充電器だけでなくEVの性能も向上させる必要がある
ただし、ChaoJi が普及したとしても、いまのEVがその急速充電能力を享受できるとは考えづらい。国内で販売されているEVであっても、CHAdeMO急速充電の上限が50kWであったり、90kWであったりするモデルは珍しくない。
残念ながら、急速充電器とEVの性能それぞれが高いレベルになければ、トータルでの充電速度は十分に速くなることはない。
また、ChaoJi の規格においても、500kWを超えるような超・急速充電は、長距離トラックのような巨大バッテリーを搭載するモビリティを想定している。

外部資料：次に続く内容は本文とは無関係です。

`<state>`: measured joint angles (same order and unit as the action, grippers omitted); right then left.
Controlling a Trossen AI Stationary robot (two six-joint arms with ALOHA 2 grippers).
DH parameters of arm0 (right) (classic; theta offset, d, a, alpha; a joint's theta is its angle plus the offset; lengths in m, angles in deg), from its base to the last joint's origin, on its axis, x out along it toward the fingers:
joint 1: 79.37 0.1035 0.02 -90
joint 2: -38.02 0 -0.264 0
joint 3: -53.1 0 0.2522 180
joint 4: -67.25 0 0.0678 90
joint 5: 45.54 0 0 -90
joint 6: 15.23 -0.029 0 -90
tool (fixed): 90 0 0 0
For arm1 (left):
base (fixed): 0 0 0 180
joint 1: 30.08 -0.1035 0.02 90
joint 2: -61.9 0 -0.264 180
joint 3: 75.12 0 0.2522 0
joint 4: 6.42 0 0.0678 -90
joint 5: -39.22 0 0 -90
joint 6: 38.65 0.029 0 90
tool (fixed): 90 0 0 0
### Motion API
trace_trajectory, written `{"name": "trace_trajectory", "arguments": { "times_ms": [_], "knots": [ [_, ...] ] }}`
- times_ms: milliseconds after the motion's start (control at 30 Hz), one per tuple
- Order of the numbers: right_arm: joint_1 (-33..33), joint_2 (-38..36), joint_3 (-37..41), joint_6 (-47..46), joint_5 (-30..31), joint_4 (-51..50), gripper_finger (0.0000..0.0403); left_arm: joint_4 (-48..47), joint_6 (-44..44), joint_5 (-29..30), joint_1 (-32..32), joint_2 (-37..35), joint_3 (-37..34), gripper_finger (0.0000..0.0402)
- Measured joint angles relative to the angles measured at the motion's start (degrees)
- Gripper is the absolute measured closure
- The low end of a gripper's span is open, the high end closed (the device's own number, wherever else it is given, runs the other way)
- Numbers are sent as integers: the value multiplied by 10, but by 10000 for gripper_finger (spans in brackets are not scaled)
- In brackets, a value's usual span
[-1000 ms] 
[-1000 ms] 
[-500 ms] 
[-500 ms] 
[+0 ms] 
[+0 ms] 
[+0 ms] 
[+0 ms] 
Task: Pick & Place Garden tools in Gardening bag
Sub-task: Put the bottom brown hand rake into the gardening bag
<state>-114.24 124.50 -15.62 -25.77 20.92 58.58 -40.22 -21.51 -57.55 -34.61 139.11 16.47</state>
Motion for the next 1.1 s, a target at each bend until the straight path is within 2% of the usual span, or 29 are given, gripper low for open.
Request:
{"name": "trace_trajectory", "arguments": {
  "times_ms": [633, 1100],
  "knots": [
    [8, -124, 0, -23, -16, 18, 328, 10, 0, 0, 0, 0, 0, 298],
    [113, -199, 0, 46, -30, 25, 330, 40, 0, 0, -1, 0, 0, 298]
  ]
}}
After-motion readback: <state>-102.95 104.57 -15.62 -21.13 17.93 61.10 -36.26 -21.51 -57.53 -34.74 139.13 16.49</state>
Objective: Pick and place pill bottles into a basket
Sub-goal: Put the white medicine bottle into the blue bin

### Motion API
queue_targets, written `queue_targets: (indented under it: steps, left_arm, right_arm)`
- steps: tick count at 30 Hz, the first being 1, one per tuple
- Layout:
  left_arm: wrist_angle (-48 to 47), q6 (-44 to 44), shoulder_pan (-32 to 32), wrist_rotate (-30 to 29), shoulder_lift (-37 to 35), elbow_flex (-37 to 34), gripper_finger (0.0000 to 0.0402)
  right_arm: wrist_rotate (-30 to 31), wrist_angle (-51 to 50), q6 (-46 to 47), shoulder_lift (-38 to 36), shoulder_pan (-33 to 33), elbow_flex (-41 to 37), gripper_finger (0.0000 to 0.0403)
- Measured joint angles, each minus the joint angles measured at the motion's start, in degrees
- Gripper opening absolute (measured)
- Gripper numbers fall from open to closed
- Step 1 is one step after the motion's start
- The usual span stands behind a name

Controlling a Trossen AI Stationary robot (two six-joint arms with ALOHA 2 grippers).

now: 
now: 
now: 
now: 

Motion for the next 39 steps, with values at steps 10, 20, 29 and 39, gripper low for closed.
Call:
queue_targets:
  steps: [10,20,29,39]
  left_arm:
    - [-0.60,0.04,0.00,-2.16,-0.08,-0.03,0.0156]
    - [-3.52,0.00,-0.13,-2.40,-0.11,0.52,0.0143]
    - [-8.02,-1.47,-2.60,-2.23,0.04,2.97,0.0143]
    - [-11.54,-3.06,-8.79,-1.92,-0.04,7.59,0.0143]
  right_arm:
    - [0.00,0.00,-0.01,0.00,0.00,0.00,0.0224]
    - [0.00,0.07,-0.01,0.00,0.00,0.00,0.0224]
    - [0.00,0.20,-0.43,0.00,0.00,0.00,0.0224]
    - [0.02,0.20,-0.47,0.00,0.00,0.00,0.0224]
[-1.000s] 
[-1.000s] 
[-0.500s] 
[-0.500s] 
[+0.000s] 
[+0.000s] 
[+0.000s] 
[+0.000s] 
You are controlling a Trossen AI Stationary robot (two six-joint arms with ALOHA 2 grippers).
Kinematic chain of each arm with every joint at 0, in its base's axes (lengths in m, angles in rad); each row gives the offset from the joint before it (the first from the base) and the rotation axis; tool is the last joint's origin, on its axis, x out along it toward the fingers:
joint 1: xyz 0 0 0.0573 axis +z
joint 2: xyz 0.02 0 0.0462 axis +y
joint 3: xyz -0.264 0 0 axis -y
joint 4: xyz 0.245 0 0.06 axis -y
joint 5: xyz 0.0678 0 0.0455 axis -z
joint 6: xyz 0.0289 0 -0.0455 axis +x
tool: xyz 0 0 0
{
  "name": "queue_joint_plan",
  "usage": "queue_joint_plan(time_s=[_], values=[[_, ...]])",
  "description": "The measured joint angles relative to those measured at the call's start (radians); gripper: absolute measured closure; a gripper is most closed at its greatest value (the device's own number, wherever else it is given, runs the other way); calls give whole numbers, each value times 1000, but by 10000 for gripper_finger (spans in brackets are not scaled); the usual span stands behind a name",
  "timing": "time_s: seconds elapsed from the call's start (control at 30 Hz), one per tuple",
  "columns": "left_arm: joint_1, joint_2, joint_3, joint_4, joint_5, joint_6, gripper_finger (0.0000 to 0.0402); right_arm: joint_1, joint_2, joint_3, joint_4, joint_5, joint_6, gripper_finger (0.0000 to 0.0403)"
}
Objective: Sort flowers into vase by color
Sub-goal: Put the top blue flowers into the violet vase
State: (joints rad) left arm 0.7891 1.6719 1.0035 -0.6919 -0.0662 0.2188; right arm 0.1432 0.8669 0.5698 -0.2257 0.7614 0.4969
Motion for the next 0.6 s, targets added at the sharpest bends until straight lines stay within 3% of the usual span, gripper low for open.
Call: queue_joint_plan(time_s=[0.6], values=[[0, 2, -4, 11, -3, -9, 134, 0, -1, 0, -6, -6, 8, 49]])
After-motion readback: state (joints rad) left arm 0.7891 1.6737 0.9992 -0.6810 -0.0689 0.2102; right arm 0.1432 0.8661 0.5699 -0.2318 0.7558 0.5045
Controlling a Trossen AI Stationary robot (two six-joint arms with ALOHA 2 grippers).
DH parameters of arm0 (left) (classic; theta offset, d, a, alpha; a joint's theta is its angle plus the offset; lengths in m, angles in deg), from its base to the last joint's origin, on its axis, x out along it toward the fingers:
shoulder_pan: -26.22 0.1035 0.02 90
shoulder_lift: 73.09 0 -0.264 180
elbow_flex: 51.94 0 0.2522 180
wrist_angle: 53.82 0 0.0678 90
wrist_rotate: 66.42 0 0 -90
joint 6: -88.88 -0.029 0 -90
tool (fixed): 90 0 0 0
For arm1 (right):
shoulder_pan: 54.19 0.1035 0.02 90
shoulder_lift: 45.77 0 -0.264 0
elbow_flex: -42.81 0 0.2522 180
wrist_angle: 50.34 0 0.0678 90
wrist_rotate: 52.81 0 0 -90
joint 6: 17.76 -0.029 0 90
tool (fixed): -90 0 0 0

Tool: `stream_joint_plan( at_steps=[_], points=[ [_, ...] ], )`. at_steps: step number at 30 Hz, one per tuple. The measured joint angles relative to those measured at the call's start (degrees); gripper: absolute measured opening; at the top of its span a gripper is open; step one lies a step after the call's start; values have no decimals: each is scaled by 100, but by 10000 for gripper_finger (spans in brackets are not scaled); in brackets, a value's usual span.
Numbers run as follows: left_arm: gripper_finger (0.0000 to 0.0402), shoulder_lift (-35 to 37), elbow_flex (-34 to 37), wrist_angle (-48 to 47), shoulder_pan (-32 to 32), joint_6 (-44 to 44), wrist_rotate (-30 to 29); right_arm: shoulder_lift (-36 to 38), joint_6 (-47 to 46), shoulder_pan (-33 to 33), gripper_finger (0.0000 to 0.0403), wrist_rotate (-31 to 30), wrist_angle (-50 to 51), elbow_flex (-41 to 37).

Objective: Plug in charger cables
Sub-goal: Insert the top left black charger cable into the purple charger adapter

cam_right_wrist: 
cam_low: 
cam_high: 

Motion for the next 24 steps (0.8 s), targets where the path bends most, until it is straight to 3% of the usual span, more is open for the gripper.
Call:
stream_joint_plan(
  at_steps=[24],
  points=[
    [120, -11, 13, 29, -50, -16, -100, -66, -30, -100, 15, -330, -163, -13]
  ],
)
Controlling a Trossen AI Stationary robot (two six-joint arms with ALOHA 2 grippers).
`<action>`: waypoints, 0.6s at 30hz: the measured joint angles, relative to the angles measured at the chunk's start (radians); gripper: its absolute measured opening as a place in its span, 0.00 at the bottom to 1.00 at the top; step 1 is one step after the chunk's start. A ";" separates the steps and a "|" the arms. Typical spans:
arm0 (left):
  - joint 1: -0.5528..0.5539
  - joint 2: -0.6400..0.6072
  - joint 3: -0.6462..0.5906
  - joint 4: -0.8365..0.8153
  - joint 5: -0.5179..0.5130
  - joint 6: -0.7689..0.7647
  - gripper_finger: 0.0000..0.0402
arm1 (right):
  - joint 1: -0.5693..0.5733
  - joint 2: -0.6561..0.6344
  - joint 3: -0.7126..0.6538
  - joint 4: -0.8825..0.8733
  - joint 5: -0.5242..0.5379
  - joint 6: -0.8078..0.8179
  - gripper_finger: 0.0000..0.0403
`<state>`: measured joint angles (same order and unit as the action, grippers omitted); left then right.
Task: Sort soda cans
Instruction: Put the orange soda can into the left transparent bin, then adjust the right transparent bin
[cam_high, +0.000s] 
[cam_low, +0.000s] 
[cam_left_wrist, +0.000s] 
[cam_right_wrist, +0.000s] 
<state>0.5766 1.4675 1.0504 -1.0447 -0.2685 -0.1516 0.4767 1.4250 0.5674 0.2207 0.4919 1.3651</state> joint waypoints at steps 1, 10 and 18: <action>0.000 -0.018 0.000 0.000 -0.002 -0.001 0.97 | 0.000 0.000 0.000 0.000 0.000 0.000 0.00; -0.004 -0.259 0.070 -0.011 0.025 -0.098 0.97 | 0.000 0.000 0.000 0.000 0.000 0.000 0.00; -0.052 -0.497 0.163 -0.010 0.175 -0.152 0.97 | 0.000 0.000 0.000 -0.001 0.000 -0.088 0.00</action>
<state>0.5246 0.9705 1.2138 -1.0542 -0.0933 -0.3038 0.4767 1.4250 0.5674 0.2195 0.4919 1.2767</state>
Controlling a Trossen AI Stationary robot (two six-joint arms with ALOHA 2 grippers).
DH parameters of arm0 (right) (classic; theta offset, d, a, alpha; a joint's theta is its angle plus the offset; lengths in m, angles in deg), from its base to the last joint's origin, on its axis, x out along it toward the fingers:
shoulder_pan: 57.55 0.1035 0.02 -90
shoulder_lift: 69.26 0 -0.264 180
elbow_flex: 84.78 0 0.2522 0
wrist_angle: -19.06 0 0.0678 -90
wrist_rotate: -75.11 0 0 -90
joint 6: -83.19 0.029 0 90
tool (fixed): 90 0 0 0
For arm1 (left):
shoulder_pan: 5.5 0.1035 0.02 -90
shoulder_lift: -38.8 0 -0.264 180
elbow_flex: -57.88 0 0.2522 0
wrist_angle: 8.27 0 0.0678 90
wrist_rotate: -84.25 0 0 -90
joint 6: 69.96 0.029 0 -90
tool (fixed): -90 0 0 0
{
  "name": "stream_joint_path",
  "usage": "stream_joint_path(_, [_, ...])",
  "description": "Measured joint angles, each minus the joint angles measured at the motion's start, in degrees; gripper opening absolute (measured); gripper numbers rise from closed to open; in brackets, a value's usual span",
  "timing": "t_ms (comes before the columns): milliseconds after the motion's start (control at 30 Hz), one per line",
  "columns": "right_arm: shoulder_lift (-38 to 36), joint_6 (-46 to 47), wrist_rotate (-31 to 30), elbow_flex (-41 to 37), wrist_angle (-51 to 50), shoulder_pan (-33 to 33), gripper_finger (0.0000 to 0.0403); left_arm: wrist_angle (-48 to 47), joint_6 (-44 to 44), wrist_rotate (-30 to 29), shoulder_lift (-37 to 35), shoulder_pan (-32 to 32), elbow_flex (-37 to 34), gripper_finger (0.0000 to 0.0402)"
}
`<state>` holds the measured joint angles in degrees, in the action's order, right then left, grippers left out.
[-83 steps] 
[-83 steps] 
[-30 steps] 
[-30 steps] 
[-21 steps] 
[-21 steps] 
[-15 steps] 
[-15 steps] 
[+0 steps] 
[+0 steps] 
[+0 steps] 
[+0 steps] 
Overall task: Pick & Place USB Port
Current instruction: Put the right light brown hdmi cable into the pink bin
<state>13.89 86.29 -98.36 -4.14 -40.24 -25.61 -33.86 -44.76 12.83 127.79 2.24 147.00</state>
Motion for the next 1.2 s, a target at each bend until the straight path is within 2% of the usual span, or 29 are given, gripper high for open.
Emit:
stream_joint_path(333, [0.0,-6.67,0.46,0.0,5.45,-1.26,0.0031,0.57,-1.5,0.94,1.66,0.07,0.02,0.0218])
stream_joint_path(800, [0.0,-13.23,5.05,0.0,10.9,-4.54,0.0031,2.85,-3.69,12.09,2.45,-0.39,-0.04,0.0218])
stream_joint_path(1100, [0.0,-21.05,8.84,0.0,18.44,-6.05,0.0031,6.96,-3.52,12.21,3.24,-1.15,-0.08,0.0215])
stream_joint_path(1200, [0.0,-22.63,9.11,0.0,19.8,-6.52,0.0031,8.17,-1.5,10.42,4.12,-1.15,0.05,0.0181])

急速充電の出力が上がるほど、さまざまなコストが高くなってしまう。
前述したように、液冷ケーブル仕様の急速充電器や、急速充電に耐えられるバッテリー(こちらも冷却性能が求められる)を搭載することは、容易に想像できるコストアップ要因だ。急速充電を利用する料金もかなり高額になることも確実だろう。
もちろん、車両側のコスト増を十分に受け入れられる富裕層が購入するような高価格帯のハイパフォーマンスEVであれば、ChaoJi 規格の性能を引き出すハードウェアを与えることができるだろう。オーナーの財力的にも、フルスペックに近いChaoJi の利用料金を払うことに躊躇しないだろう。
逆に、一般ユーザーが使うような価格帯の乗用EVでは、そこまでの急速充電に対応するニーズは生まれないと考えるのも妥当といえそうだ。
結論としては、フォーミュラEのピットブースト同等もしくはそれ以上の急速充電規格は『ChaoJi 』として存在している。すぐさま一般ユーザーが500kW級の急速充電インフラを利用する時代になるとは考えづらいが、次世代規格が明確になっているということは、それがカタチになることもほぼ確実といえる。大いに期待したい。